[What you need to do]: Where a record contains a picture, omit the picture and repeat the rest exactly.

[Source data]
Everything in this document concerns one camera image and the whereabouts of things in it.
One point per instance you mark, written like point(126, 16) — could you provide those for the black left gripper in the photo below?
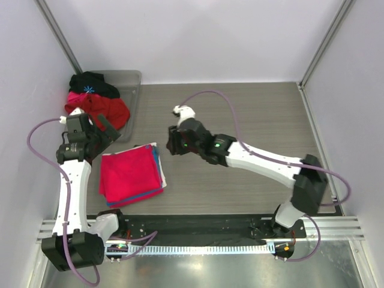
point(108, 137)

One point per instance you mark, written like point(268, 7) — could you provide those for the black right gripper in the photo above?
point(174, 144)

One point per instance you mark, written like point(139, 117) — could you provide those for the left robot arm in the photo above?
point(74, 242)

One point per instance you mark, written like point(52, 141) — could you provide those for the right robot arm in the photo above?
point(304, 176)

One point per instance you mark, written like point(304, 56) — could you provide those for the dark red t-shirt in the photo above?
point(115, 110)

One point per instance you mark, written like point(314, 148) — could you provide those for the folded pink t-shirt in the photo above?
point(138, 201)

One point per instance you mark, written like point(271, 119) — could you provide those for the pink t-shirt in bin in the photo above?
point(74, 97)

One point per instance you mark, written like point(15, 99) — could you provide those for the black t-shirt with blue print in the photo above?
point(92, 83)

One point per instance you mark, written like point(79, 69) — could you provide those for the grey plastic bin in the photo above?
point(128, 83)

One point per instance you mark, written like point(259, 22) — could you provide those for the folded blue t-shirt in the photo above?
point(156, 156)

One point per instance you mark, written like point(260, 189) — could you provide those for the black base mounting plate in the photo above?
point(209, 229)

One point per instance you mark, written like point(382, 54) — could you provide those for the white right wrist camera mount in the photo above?
point(183, 113)

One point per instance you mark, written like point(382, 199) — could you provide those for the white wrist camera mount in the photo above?
point(183, 113)
point(75, 112)

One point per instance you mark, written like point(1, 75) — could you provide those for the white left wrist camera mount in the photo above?
point(75, 112)

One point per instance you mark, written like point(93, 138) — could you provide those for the slotted white cable duct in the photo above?
point(115, 250)

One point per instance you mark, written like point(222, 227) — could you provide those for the left aluminium frame post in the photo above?
point(58, 34)

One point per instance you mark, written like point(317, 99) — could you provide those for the aluminium frame post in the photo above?
point(333, 28)
point(58, 34)

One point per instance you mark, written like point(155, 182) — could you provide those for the aluminium front rail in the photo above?
point(337, 228)

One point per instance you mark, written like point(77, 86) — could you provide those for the right aluminium frame post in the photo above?
point(333, 28)

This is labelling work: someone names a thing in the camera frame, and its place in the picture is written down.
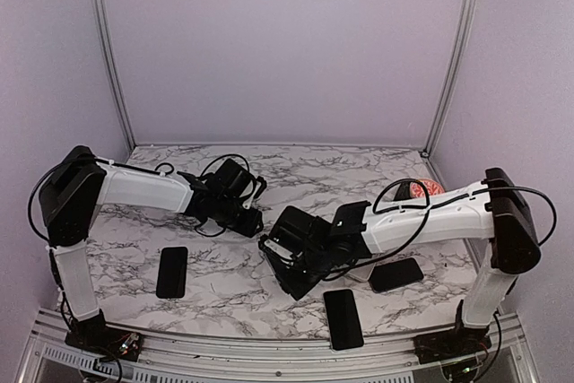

[Task response]:
Everything in this document concerns one camera image and the whereabouts of things in it.
One point per instance you mark, written like point(126, 16) — could you provide those for the black left gripper in the photo below?
point(108, 137)

One point per instance you mark, written like point(268, 7) — could you provide those for the black right gripper in the photo above?
point(174, 144)

One point per instance you mark, written like point(139, 117) — could you provide those for the left robot arm in the photo above?
point(74, 242)

One point per instance you mark, written like point(52, 141) — could you provide those for the right robot arm in the photo above?
point(304, 176)

One point per instance you mark, written like point(304, 56) — could you provide those for the dark red t-shirt in the photo above?
point(115, 110)

One point per instance you mark, written like point(314, 148) — could you provide those for the folded pink t-shirt in the photo above?
point(138, 201)

One point per instance you mark, written like point(271, 119) — could you provide those for the pink t-shirt in bin in the photo above?
point(74, 97)

One point per instance you mark, written like point(15, 99) — could you provide those for the black t-shirt with blue print in the photo above?
point(92, 83)

One point per instance you mark, written like point(79, 69) — could you provide those for the grey plastic bin in the photo above?
point(128, 83)

One point per instance you mark, written like point(259, 22) — could you provide those for the folded blue t-shirt in the photo above?
point(156, 156)

One point per instance you mark, written like point(260, 189) — could you provide those for the black base mounting plate in the photo above?
point(209, 229)

One point per instance you mark, written like point(382, 54) — could you provide those for the white right wrist camera mount in the photo above?
point(183, 113)

One point per instance you mark, written like point(382, 199) — could you provide those for the white wrist camera mount in the photo above?
point(183, 113)
point(75, 112)

One point per instance you mark, written like point(1, 75) — could you provide those for the white left wrist camera mount in the photo above?
point(75, 112)

One point per instance you mark, written like point(93, 138) — could you provide those for the slotted white cable duct in the photo above?
point(115, 250)

One point per instance you mark, written like point(222, 227) — could you provide those for the left aluminium frame post in the photo above?
point(58, 34)

One point per instance you mark, written like point(317, 99) — could you provide those for the aluminium frame post in the photo above?
point(333, 28)
point(58, 34)

One point per instance you mark, written like point(155, 182) — could you provide those for the aluminium front rail in the photo above?
point(337, 228)

One point per instance you mark, written like point(77, 86) — could you provide those for the right aluminium frame post in the photo above?
point(333, 28)

This is labelling work: someone names a thing in the camera frame, and its place in the picture is written down.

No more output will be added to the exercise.